Major Incidents or Breaches

  • Connex Credit Union disclosed a data breach affecting 172,000 members, with attackers stealing personal and financial information after breaching its systems.
  • The Netherlands’ National Cyber Security Centre (NCSC) reported exploitation of Citrix NetScaler vulnerability CVE-2025-6543 to breach critical organisations in the country.
  • Air France experienced a data breach resulting in the leak of frequent flyer data (as per Check Point’s weekly threat bulletin).
  • A major automaker’s dealership platform used by over 1,000 US dealerships was found to be vulnerable, allowing car hacking and personal data theft, including the ability for unauthorised remote vehicle unlocking.
  • Two hackers reportedly breached North Korean state-sponsored group Kimsuky, stealing and leaking internal data.
  • Law enforcement, in collaboration with international partners, took down infrastructure and seized over $1 million associated with the BlackSuit (Royal) ransomware group.
  • Over 29,000 Microsoft Exchange servers remain unpatched against a high-severity vulnerability, leaving them exposed to lateral movement and cloud environment compromise.

Newly Discovered Vulnerabilities

  • Researchers identified new security flaws in the TETRA (Terrestrial Trunked Radio) communications protocol, including weaknesses in its proprietary end-to-end encryption, impacting law enforcement and critical infrastructure communications.
  • A critical vulnerability in the OPC UA industrial protocol was disclosed, exposing utilities and factories to risk despite the protocol’s use of complex cryptography.
  • A sandbox escape with remote code execution was discovered in Google Chrome, earning a $250,000 bug bounty.
  • A path traversal vulnerability in WinRAR (CVE-2025-8088) was exploited as a zero-day by the Russian ‘RomCom’ group, targeting financial, defence, manufacturing, and logistics sectors in Europe and Canada.
  • A BadUSB attack technique, dubbed BadCam, was demonstrated against Lenovo Linux webcams, allowing persistent compromise via malicious USB devices.
  • Flaws in a major automaker’s dealership portal exposed customer and vehicle data and enabled unauthorised remote access to vehicles.

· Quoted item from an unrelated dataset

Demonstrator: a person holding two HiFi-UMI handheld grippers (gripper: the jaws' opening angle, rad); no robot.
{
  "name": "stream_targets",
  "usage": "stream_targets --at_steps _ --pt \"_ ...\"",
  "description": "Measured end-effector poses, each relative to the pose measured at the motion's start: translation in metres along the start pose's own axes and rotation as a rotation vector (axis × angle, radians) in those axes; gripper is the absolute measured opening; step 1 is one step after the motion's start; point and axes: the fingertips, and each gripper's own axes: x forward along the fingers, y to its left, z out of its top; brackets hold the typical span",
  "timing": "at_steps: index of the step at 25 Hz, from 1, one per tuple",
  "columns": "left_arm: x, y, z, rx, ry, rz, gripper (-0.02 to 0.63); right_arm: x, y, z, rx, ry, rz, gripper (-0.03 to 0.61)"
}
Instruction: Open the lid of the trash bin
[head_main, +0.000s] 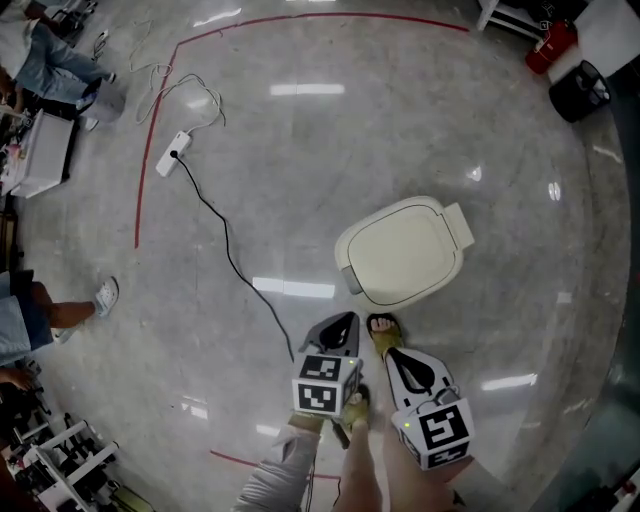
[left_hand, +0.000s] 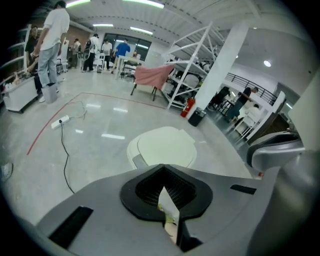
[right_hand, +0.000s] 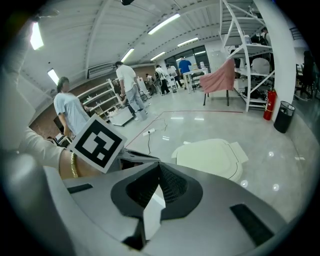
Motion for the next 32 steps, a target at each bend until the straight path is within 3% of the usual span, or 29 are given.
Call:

Notable Threat Actor Activity

  • The Russian-linked ‘RomCom’ hacking group exploited the WinRAR CVE-2025-8088 zero-day in targeted attacks on organisations in Europe and Canada.
  • North Korean Kimsuky hackers were themselves compromised, with internal data reportedly leaked by adversarial actors.
  • US authorities charged four Ghanaian nationals for their involvement in a $100 million fraud ring involving romance scams and business email compromise attacks.
  • The BlackSuit (Royal) ransomware gang suffered infrastructure seizures and asset forfeiture following coordinated law enforcement action.
  • An affiliate of the REvil ransomware group accused the Russian government of orchestrating the 2021 Kaseya supply chain attack.
  • Malicious actors have been actively exploiting a critical Erlang/OTP SSH vulnerability, with 70% of detected attacks targeting operational technology (OT) firewalls.

Trends, Tools, or Tactics of Interest

  • Surge in exploitation of Erlang/OTP SSH vulnerabilities, with a focus on OT firewall targets.
  • Increase in “native phishing” campaigns, where attackers abuse Microsoft 365 apps such as OneNote and OneDrive to deliver internal phishing lures.
  • Jailbreaking techniques for GPT-5 were demonstrated using “echo chamber” prompts and storytelling, bypassing safeguards without using inappropriate language.
  • The DarkBit ransomware (linked to MuddyWater) encryption was cracked by researchers, enabling free victim data recovery.
  • Exposure of persistent threats via USB-based attacks (BadCam) targeting Linux webcams.
  • Ongoing risk from large numbers of unpatched Exchange servers, facilitating potential lateral movement and cloud compromise.

Regulatory or Policy Developments

  • The Netherlands’ NCSC issued a public warning regarding active exploitation of Citrix NetScaler CVE-2025-6543, urging immediate remediation for critical infrastructure.